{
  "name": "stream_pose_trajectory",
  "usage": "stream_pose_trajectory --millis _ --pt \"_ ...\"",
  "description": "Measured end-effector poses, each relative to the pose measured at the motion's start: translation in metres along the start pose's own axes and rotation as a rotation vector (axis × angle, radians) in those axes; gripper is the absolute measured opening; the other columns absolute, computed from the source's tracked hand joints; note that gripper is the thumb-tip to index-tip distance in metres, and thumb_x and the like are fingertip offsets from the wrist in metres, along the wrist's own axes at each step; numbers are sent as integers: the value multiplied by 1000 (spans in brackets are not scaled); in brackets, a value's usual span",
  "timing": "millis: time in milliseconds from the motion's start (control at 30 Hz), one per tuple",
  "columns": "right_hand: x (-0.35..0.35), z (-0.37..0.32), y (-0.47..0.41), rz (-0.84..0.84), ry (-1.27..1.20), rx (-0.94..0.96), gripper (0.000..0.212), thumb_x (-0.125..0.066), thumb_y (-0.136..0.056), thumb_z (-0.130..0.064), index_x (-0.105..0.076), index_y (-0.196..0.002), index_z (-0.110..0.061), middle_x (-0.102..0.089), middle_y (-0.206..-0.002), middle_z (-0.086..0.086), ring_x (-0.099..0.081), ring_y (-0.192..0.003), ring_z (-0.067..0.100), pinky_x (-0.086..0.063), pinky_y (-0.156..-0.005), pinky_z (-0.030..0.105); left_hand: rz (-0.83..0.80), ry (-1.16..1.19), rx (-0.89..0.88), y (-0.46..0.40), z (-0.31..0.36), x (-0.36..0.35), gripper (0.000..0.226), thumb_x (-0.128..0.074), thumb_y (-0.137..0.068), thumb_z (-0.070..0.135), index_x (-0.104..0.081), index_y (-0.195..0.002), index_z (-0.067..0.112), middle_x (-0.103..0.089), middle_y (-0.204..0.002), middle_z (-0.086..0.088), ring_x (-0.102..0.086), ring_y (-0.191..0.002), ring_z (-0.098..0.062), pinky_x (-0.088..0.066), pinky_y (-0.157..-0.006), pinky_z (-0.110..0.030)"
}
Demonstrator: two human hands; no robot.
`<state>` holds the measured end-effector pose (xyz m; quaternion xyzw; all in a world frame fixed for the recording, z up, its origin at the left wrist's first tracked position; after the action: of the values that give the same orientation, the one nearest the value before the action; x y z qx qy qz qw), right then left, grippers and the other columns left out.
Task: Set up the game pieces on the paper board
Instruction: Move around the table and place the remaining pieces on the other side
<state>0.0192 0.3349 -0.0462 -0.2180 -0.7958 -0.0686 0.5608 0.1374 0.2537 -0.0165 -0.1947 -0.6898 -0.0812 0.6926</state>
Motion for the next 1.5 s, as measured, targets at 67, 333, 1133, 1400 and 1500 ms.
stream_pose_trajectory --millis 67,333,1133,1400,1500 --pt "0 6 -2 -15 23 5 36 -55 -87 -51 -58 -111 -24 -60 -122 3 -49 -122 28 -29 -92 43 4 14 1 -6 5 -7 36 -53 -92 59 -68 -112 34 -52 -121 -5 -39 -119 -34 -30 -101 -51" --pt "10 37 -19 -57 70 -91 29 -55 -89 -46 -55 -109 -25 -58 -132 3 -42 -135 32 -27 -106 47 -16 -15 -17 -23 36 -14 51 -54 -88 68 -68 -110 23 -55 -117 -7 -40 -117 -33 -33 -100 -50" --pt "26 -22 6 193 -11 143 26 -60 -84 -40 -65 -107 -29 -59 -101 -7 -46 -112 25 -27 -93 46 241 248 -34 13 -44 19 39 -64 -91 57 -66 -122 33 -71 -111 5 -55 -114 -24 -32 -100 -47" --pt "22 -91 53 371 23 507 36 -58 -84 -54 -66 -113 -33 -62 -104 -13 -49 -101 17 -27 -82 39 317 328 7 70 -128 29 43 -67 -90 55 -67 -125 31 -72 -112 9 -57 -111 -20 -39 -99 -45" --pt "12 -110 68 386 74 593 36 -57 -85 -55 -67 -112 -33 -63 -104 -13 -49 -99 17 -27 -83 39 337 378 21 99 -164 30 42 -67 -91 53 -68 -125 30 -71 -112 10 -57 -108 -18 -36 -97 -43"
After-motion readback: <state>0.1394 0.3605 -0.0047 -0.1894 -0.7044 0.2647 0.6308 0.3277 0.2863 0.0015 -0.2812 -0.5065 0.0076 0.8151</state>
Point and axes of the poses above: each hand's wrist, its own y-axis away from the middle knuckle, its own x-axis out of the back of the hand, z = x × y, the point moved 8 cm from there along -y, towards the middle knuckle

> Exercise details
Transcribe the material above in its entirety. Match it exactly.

> Response
{
  "name": "stream_pose_trajectory",
  "usage": "stream_pose_trajectory --millis _ --pt \"_ ...\"",
  "description": "Measured end-effector poses, each relative to the pose measured at the motion's start: translation in metres along the start pose's own axes and rotation as a rotation vector (axis × angle, radians) in those axes; gripper is the absolute measured opening; the other columns absolute, computed from the source's tracked hand joints; note that gripper is the thumb-tip to index-tip distance in metres, and thumb_x and the like are fingertip offsets from the wrist in metres, along the wrist's own axes at each step; numbers are sent as integers: the value multiplied by 1000 (spans in brackets are not scaled); in brackets, a value's usual span",
  "timing": "millis: time in milliseconds from the motion's start (control at 30 Hz), one per tuple",
  "columns": "right_hand: x (-0.35..0.35), z (-0.37..0.32), y (-0.47..0.41), rz (-0.84..0.84), ry (-1.27..1.20), rx (-0.94..0.96), gripper (0.000..0.212), thumb_x (-0.125..0.066), thumb_y (-0.136..0.056), thumb_z (-0.130..0.064), index_x (-0.105..0.076), index_y (-0.196..0.002), index_z (-0.110..0.061), middle_x (-0.102..0.089), middle_y (-0.206..-0.002), middle_z (-0.086..0.086), ring_x (-0.099..0.081), ring_y (-0.192..0.003), ring_z (-0.067..0.100), pinky_x (-0.086..0.063), pinky_y (-0.156..-0.005), pinky_z (-0.030..0.105); left_hand: rz (-0.83..0.80), ry (-1.16..1.19), rx (-0.89..0.88), y (-0.46..0.40), z (-0.31..0.36), x (-0.36..0.35), gripper (0.000..0.226), thumb_x (-0.128..0.074), thumb_y (-0.137..0.068), thumb_z (-0.070..0.135), index_x (-0.104..0.081), index_y (-0.195..0.002), index_z (-0.067..0.112), middle_x (-0.103..0.089), middle_y (-0.204..0.002), middle_z (-0.086..0.088), ring_x (-0.102..0.086), ring_y (-0.191..0.002), ring_z (-0.098..0.062), pinky_x (-0.088..0.066), pinky_y (-0.157..-0.006), pinky_z (-0.110..0.030)"
}
Demonstrator: two human hands; no robot.
`<state>` holds the measured end-effector pose (xyz m; quaternion xyzw; all in a world frame fixed for the recording, z up, its origin at the left wrist's first tracked position; after the action: of the values that give the same orientation, the one nearest the value before the action; x y z qx qy qz qw), right then left, grippers and the other columns left out.
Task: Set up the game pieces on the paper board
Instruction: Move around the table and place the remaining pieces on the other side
<state>0.0192 0.3349 -0.0462 -0.2180 -0.7958 -0.0686 0.5608 0.1374 0.2537 -0.0165 -0.1947 -0.6898 -0.0812 0.6926</state>
Motion for the next 1.5 s, as measured, targets at 67, 333, 1133, 1400 and 1500 ms.
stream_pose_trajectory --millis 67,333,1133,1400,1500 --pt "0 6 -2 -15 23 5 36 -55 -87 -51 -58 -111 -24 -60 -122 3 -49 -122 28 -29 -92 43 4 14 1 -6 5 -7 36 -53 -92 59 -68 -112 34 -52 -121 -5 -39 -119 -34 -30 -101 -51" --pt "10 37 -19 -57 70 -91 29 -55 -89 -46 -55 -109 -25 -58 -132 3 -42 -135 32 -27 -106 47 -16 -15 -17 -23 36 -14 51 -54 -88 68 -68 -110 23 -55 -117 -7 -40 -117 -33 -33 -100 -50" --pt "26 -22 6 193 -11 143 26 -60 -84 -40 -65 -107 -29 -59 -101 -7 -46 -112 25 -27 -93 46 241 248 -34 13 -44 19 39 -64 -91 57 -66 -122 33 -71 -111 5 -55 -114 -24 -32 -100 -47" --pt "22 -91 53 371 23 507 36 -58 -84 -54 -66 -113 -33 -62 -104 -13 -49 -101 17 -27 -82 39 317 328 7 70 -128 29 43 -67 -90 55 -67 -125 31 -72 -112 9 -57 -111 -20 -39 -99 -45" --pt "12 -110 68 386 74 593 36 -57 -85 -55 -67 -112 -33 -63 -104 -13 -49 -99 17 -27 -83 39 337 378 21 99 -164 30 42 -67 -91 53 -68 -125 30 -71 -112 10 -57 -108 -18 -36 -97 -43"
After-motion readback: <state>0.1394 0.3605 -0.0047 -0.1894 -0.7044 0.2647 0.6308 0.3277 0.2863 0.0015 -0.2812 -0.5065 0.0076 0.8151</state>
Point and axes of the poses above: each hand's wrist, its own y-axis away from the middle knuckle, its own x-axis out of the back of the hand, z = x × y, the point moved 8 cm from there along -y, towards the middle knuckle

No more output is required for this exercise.